Chipolata and potato hash
Serves 4 | prep 15 minutes | total time
- 500g maris piper potatoes, peeled and cut into 3cm cubes
- 6 tbsp sunflower oil
- 1 medium onion, peeled and chopped
- 1 red pepper, de-seeded and cut into chunks
- 1 x pack 12 Taste the Difference ultimate outdoor bred pork chipolatas, halved
- a large bunch flat leaf parsley, washed and finely chopped
- 4 medium free range eggs
- Place the potatoes in a saucepan of cold water. Bring to the boil and cook for 5-7 minutes or until just cooked.
- Meanwhile, heat 2 tablespoons of sunflower oil in an ovenproof 28cm frying pan. Add the onion and pepper and cook over a medium heat for 5-7 minutes or until soft, stirring occasionally. Season with salt and ground black cracked pepper, remove from the frying pan and set aside on a plate.

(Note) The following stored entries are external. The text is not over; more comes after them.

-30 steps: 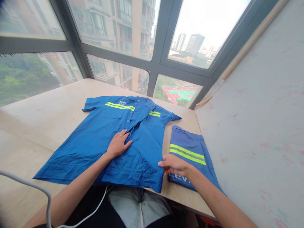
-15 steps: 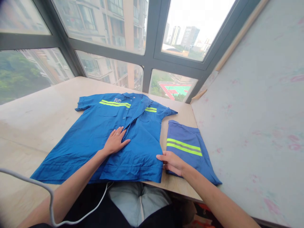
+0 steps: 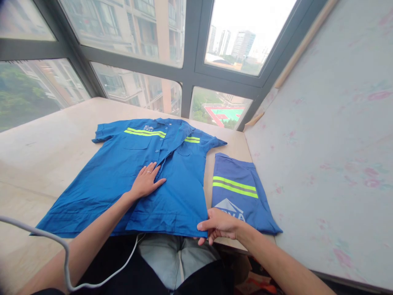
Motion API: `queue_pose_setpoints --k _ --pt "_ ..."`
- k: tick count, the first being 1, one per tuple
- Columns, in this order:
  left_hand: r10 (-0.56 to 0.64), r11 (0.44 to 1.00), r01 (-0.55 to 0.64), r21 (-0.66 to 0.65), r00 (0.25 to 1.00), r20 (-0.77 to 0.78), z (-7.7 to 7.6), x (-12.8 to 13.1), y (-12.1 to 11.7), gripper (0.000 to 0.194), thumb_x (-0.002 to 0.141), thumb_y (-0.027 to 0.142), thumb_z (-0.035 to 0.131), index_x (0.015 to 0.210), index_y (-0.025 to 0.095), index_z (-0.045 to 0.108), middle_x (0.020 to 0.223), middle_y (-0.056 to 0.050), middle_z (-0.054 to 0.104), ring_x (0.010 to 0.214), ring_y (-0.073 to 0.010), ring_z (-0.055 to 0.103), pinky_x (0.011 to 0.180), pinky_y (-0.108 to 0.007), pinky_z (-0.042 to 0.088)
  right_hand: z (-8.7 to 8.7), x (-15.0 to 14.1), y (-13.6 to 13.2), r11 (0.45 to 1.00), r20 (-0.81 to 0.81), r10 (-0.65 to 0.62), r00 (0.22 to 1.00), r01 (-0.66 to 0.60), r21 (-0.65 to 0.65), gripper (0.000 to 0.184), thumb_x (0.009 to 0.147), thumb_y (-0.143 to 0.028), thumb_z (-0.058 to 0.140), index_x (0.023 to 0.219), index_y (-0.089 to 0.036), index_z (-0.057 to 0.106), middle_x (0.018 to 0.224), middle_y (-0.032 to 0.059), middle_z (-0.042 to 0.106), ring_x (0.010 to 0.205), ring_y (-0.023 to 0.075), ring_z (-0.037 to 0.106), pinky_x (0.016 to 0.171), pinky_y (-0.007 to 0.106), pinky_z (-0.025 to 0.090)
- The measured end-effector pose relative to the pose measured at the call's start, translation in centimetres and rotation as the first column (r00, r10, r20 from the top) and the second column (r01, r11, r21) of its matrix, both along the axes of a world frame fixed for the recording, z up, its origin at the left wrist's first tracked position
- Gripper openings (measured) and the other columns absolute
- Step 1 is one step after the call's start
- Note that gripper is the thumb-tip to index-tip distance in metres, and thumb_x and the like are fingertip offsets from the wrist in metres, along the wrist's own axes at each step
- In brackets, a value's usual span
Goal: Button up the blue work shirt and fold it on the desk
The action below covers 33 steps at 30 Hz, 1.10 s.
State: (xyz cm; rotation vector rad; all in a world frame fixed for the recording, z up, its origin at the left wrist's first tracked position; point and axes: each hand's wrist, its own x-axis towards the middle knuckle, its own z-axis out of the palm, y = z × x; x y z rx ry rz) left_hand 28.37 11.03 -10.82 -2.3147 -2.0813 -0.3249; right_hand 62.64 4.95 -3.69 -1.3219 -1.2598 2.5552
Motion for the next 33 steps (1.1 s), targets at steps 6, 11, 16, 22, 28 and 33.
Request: queue_pose_setpoints --k 6,11,16,22,28,33 --pt "-0.001 1.0 0.0 0.017 1.0 0.021 -0.1 0.0 0.0 0.077 0.092 0.066 0.037 0.146 0.012 0.045 0.156 -0.017 0.033 0.147 -0.0287 0.028 0.121 -0.046 0.02 -0.7 1.3 -0.2 0.999 0.157 0.029 0.987 -0.031 0.01 0.05 0.061 -0.054 0.084 0.062 -0.01 0.059 0.07 0.0117 0.072 0.052 0.0139 0.068 0.036 0.015 0.045" --pt "-0.004 1.0 0.003 0.026 0.998 0.055 0.0 0.0 -0.1 0.076 0.091 0.066 0.04 0.145 0.013 0.046 0.155 -0.017 0.034 0.146 -0.0292 0.028 0.121 -0.047 0.02 0.5 0.9 -0.2 0.96 0.276 0.245 0.929 -0.272 0.065 0.065 0.073 -0.074 0.063 0.056 -0.011 0.06 0.058 0.0117 0.068 0.04 0.0117 0.061 0.031 0.016 0.04" --pt "-0.002 0.999 0.001 0.033 0.999 0.042 -0.1 0.0 -0.2 0.076 0.092 0.066 0.037 0.145 0.012 0.045 0.156 -0.017 0.034 0.147 -0.0286 0.028 0.121 -0.046 0.02 3.8 -0.5 0.6 0.829 0.355 0.501 0.789 -0.555 0.065 0.074 0.075 -0.085 0.048 0.051 -0.015 0.055 0.045 0.0053 0.06 0.031 0.0096 0.053 0.032 0.017 0.04" --pt "-0.003 0.999 0.001 0.044 0.999 0.036 -0.3 0.1 -0.2 0.075 0.092 0.066 0.036 0.145 0.013 0.046 0.155 -0.017 0.035 0.146 -0.0284 0.029 0.121 -0.046 0.02 6.0 -3.2 3.4 0.888 0.162 0.351 0.922 -0.383 0.253 0.059 0.077 -0.071 0.062 0.07 -0.012 0.063 0.058 0.0046 0.067 0.04 0.0089 0.059 0.038 0.016 0.039" --pt "-0.007 0.998 0.005 0.059 0.999 0.044 -0.2 0.1 -0.4 0.073 0.093 0.063 0.038 0.145 0.012 0.046 0.155 -0.017 0.035 0.146 -0.0289 0.029 0.121 -0.047 0.021 4.3 -7.9 6.3 0.856 0.067 0.131 0.989 -0.147 0.496 0.043 0.078 -0.055 0.068 0.083 -0.012 0.065 0.069 0.0037 0.07 0.053 0.0081 0.061 0.047 0.016 0.043" --pt "-0.007 0.997 -0.001 0.079 0.995 0.102 0.2 0.2 -0.6 0.066 0.093 0.056 0.043 0.142 0.012 0.049 0.153 -0.016 0.038 0.145 -0.0282 0.031 0.121 -0.046 0.023 2.7 -12.6 8.0 0.777 0.033 0.133 0.991 -0.125 0.617 0.024 0.084 -0.038 0.063 0.089 -0.014 0.064 0.079 0.0049 0.071 0.064 0.0113 0.064 0.054 0.019 0.047"
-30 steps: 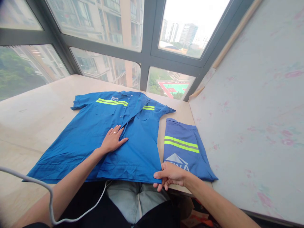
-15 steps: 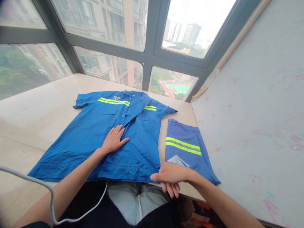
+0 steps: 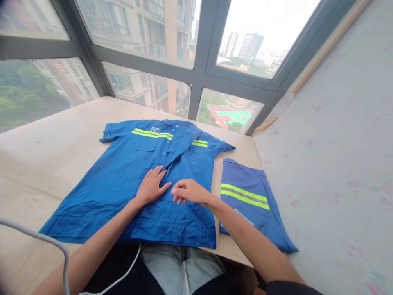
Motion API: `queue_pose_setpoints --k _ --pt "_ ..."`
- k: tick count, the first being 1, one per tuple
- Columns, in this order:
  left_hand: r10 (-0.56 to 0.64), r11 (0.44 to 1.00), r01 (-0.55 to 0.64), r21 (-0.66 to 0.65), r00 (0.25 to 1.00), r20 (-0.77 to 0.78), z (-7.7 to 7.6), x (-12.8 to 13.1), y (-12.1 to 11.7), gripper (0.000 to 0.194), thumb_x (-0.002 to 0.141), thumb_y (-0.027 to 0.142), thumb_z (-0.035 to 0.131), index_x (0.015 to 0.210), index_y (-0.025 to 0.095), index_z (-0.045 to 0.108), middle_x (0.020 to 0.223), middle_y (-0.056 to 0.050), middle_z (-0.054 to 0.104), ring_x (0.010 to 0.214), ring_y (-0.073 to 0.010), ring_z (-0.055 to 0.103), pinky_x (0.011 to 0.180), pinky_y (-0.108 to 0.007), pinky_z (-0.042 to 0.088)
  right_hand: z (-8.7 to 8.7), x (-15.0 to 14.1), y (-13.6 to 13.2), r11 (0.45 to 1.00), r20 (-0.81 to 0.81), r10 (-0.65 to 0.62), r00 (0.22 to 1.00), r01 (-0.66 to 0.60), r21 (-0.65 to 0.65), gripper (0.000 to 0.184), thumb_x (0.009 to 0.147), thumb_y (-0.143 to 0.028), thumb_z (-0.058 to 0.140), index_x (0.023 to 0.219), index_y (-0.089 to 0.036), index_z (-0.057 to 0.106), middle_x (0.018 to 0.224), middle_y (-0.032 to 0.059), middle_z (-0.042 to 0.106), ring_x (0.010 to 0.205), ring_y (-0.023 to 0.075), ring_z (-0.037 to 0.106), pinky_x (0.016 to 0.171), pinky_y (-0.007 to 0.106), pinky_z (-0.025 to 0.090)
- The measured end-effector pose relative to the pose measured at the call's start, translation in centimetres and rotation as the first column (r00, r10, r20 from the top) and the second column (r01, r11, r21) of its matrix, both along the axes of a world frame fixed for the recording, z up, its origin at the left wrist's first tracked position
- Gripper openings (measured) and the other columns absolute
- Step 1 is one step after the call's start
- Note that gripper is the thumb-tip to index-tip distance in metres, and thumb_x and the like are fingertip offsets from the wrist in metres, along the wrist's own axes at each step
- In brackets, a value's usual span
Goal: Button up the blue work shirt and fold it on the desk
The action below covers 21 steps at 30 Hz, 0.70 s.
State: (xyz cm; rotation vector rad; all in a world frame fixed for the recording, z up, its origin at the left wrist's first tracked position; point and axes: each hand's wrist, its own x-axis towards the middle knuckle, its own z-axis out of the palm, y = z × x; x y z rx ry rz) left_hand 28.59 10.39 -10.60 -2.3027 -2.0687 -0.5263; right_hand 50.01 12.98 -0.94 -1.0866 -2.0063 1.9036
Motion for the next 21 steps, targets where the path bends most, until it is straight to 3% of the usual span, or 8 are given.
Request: queue_pose_setpoints --k 3,7,9,11,15,18,21 --pt "0.004 1.0 -0.004 0.004 1.0 0.029 0.1 0.0 0.0 0.061 0.094 0.053 0.043 0.14 0.013 0.052 0.152 -0.015 0.04 0.144 -0.0276 0.033 0.12 -0.046 0.025 -1.4 -2.6 1.7 0.95 0.004 -0.086 0.996 0.08 0.303 0.017 0.085 -0.026 0.059 0.096 -0.015 0.064 0.091 0.0062 0.071 0.079 0.0151 0.066 0.07 0.026 0.053" --pt "0.003 1.0 -0.003 0.007 1.0 0.027 0.0 -0.1 0.1 0.059 0.097 0.052 0.036 0.139 0.013 0.053 0.151 -0.014 0.042 0.144 -0.0266 0.034 0.12 -0.046 0.026 -4.8 -4.3 4.7 0.679 0.072 -0.247 0.966 0.119 0.725 0.033 0.085 -0.019 0.055 0.117 -0.012 0.062 0.123 0.0141 0.063 0.115 0.0229 0.059 0.102 0.038 0.045" --pt "0.004 1.0 -0.004 0.011 1.0 0.018 0.0 -0.1 0.1 0.058 0.098 0.051 0.035 0.139 0.013 0.053 0.151 -0.014 0.043 0.144 -0.0264 0.035 0.12 -0.045 0.026 -6.8 -4.0 6.1 0.54 0.126 -0.353 0.927 0.092 0.836 0.043 0.087 -0.022 0.054 0.128 -0.009 0.057 0.141 0.0191 0.05 0.134 0.0274 0.045 0.113 0.043 0.034" --pt "0.003 1.0 -0.003 0.014 1.0 0.009 0.0 -0.1 0.0 0.058 0.098 0.051 0.035 0.139 0.013 0.053 0.151 -0.014 0.043 0.144 -0.0269 0.034 0.12 -0.046 0.026 -8.7 -3.0 7.4 0.466 0.164 -0.458 0.874 0.079 0.881 0.052 0.091 -0.03 0.051 0.138 -0.007 0.05 0.151 0.0209 0.039 0.142 0.03 0.034 0.117 0.045 0.028" --pt "0.0 1.0 0.0 0.023 1.0 0.001 -0.1 -0.1 -0.1 0.058 0.098 0.05 0.036 0.139 0.013 0.052 0.152 -0.014 0.041 0.144 -0.0275 0.034 0.12 -0.047 0.026 -10.7 -0.4 9.7 0.471 0.292 -0.513 0.807 -0.019 0.882 0.064 0.099 -0.048 0.035 0.148 -0.006 0.038 0.156 0.0209 0.03 0.146 0.0302 0.026 0.119 0.05 0.019" --pt "0.0 1.0 0.0 0.028 1.0 -0.008 -0.3 -0.1 -0.2 0.057 0.098 0.05 0.037 0.141 0.015 0.051 0.153 -0.014 0.039 0.144 -0.0273 0.034 0.12 -0.047 0.026 -10.7 1.1 11.1 0.484 0.384 -0.474 0.792 -0.13 0.865 0.069 0.101 -0.055 0.025 0.151 -0.008 0.035 0.159 0.0179 0.025 0.148 0.0293 0.023 0.12 0.051 0.014" --pt "-0.004 1.0 0.004 0.03 1.0 -0.012 -0.3 -0.1 -0.3 0.057 0.098 0.051 0.037 0.141 0.016 0.05 0.154 -0.013 0.039 0.144 -0.0274 0.033 0.12 -0.047 0.026 -10.4 1.8 12.2 0.486 0.414 -0.473 0.778 -0.162 0.859 0.071 0.101 -0.058 0.02 0.152 -0.011 0.034 0.16 0.017 0.023 0.149 0.0291 0.021 0.119 0.051 0.016"
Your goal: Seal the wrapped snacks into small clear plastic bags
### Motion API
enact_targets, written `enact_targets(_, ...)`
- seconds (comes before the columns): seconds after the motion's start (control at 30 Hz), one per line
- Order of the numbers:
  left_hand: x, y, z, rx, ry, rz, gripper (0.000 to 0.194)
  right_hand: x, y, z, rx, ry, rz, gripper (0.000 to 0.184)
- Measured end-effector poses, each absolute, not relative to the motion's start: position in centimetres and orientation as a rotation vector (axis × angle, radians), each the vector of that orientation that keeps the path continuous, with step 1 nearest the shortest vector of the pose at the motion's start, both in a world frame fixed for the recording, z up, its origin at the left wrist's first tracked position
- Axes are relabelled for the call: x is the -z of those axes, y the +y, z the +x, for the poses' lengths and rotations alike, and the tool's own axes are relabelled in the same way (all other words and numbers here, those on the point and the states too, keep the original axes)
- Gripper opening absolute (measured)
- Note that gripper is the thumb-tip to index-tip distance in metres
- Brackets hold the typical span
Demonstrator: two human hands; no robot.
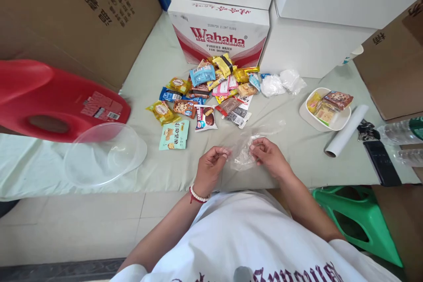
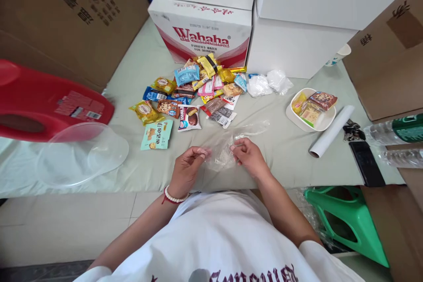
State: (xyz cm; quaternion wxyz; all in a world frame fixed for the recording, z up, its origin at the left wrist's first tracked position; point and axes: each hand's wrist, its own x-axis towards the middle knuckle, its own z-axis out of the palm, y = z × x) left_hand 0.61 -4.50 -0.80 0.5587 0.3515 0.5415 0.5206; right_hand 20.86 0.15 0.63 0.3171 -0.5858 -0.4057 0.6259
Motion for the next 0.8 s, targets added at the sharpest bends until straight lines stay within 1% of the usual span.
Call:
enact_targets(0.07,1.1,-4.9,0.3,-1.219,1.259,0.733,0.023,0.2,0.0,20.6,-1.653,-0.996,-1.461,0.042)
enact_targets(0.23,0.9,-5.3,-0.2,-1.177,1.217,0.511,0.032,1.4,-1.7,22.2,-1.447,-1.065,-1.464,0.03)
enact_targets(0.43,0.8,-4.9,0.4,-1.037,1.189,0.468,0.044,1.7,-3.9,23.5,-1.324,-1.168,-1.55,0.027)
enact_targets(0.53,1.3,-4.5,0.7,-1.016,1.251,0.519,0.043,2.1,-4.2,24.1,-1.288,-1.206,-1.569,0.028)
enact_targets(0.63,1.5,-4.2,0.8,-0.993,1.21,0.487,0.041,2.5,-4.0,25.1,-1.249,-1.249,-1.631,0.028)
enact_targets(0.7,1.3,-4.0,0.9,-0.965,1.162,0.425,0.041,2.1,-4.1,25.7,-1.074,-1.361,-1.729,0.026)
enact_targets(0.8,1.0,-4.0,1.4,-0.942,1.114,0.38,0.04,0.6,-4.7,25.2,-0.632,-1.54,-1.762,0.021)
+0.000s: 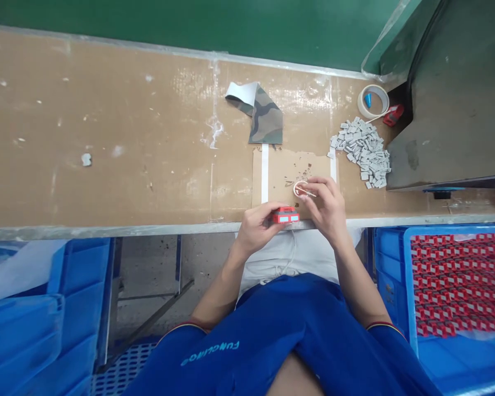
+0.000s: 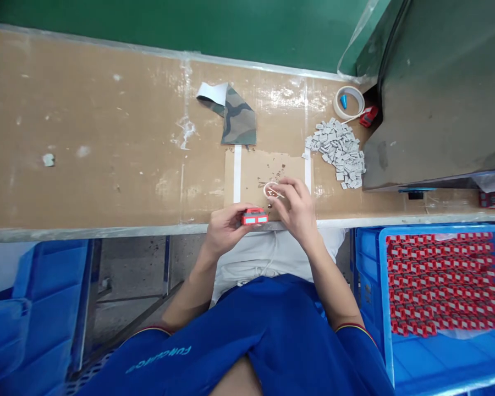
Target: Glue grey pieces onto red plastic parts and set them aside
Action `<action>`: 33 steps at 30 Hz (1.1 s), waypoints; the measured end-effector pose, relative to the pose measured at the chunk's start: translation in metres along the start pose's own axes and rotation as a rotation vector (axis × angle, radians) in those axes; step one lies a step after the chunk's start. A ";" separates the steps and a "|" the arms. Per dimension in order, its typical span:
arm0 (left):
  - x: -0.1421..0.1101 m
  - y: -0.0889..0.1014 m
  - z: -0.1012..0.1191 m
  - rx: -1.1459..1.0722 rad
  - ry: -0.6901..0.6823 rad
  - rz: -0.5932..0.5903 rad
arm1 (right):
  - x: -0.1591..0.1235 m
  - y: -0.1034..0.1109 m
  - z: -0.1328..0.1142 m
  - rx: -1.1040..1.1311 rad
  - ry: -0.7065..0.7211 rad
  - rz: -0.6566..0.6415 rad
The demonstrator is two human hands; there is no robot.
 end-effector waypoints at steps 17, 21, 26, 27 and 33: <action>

- Drain the potatoes and dry on kitchen paper. Heat the remaining oil in the frying pan. Add the potatoes and cook on a medium heat for 10-12 minutes or until lightly golden all over, turning occasionally. Remove from the frying pan and set aside on a plate.
Preheat the oven to 180°C, fan 160°C, gas 4. Add the chipolatas to the frying pan and cook on a medium heat for 10-12 minutes, until golden all over.
- Mix the peppers, potatoes and parsley with the chipolatas. Make 4 small holes in the chipolata hash. Crack an egg into each hole. Place in the oven and bake for 7-10 minutes or until the eggs are set. Season with pepper and serve straight away.